• _What you have to do_
Keep every word of the listing and drop the images when you write it out.
________________________
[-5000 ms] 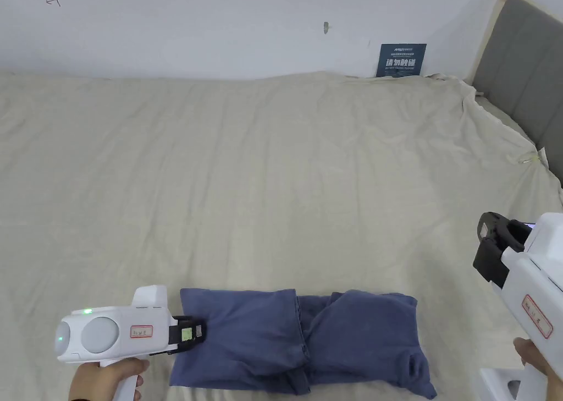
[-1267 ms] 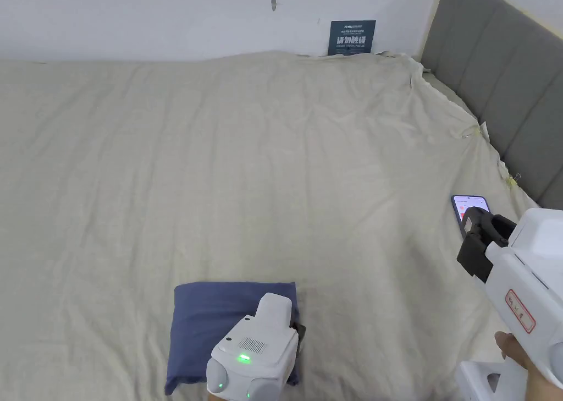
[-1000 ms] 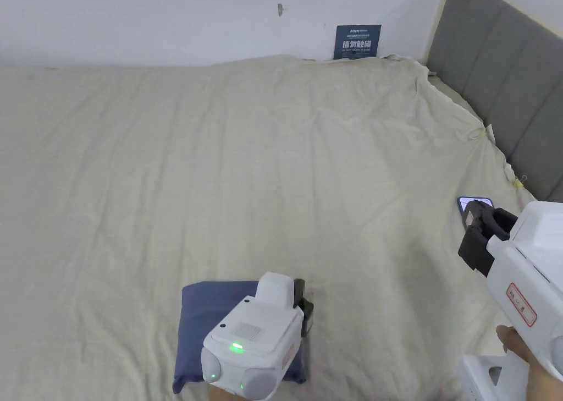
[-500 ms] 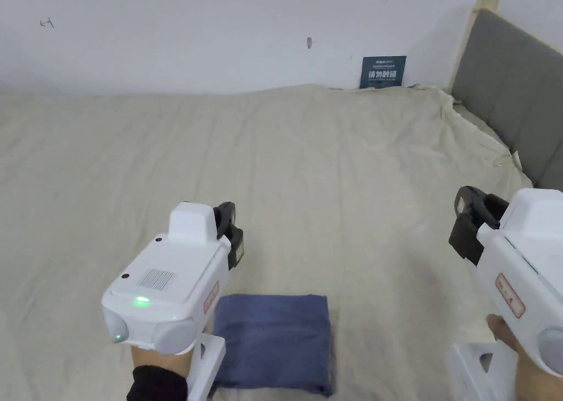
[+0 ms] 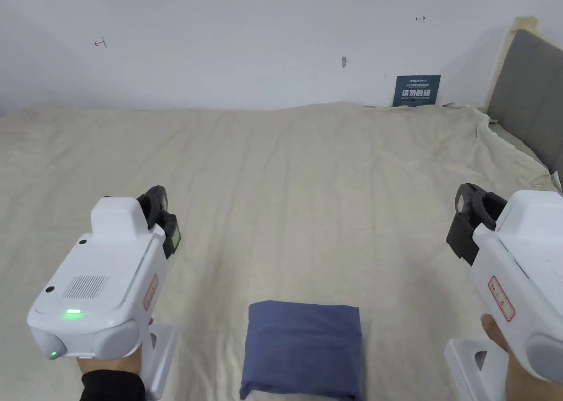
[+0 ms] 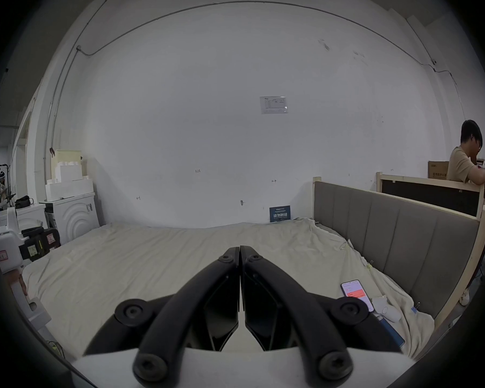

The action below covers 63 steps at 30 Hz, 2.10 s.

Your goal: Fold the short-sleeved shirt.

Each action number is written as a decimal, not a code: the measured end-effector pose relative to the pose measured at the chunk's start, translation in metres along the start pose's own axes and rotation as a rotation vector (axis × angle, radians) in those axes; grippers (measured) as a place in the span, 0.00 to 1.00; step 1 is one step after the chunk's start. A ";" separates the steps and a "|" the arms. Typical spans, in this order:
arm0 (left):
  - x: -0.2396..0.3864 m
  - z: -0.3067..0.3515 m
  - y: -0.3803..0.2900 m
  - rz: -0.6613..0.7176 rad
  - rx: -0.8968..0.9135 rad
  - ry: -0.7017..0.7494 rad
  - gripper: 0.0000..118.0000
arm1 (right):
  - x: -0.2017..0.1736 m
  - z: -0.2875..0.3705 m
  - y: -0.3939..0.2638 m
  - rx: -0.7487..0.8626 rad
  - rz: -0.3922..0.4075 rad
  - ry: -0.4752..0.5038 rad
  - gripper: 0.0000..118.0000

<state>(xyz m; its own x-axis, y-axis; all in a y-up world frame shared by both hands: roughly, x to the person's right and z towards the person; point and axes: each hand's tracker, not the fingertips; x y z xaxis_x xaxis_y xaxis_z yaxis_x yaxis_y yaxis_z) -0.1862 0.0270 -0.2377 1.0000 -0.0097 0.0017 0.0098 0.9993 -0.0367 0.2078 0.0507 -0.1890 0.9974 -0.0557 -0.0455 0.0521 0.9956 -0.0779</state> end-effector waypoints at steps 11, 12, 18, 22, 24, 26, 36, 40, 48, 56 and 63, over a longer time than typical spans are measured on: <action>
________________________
• _Written response_
[-5000 ms] 
[-1267 ms] 
[-1000 ms] 
[-500 ms] 
[+0 ms] 
[+0 ms] 

The action below covers 63 steps at 30 Hz, 2.10 s.

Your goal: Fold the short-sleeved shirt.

Each action number is written as a decimal, not a code: the measured end-effector pose relative to the pose measured at the chunk's start, translation in metres along the start pose's own axes and rotation as a rotation vector (axis × angle, radians) in those axes; grippers (measured) as a place in the span, 0.00 to 1.00; step 1 is one step after the chunk's start. A ";" separates the steps and a "|" the arms. Typical spans, in this order:
arm0 (left):
  - x: -0.2396..0.3864 m
  - z: -0.3067..0.3515 m
  - y: -0.3803..0.2900 m
  - rz: -0.6613..0.7176 rad
  - rx: -0.8968..0.9135 rad
  - ry: -0.7017..0.7494 rad
  - gripper: 0.0000..118.0000
arm1 (right):
  - x: -0.2017..0.1736 m
  - z: -0.2875..0.3705 m
  - y: -0.3939..0.2638 m
  - rx: -0.7487..0.8626 rad
  - rz: -0.3922..0.4075 rad
  - ry: -0.4752..0.5038 rad
  - gripper: 0.0000..118.0000

<state>(xyz m; its own x-axis, y-axis; all in a y-up world frame shared by both hands: roughly, x to the person's right and z towards the person; point and axes: each hand's tracker, not the fingertips; x y z xaxis_x xaxis_y xaxis_z yaxis_x yaxis_y yaxis_z) -0.1862 0.0270 -0.2377 1.0000 -0.0097 0.0017 0.0098 0.9993 -0.0367 0.2078 0.0507 -0.1890 0.9974 -0.0557 -0.0455 0.0521 0.9956 -0.0779</state> end-effector waypoints at steps 11, 12, 18, 22, 24, 26, 36, 40, 48, 56 and 63, over a longer time than typical spans are measured on: <action>

Nothing remains to be done in this exercise.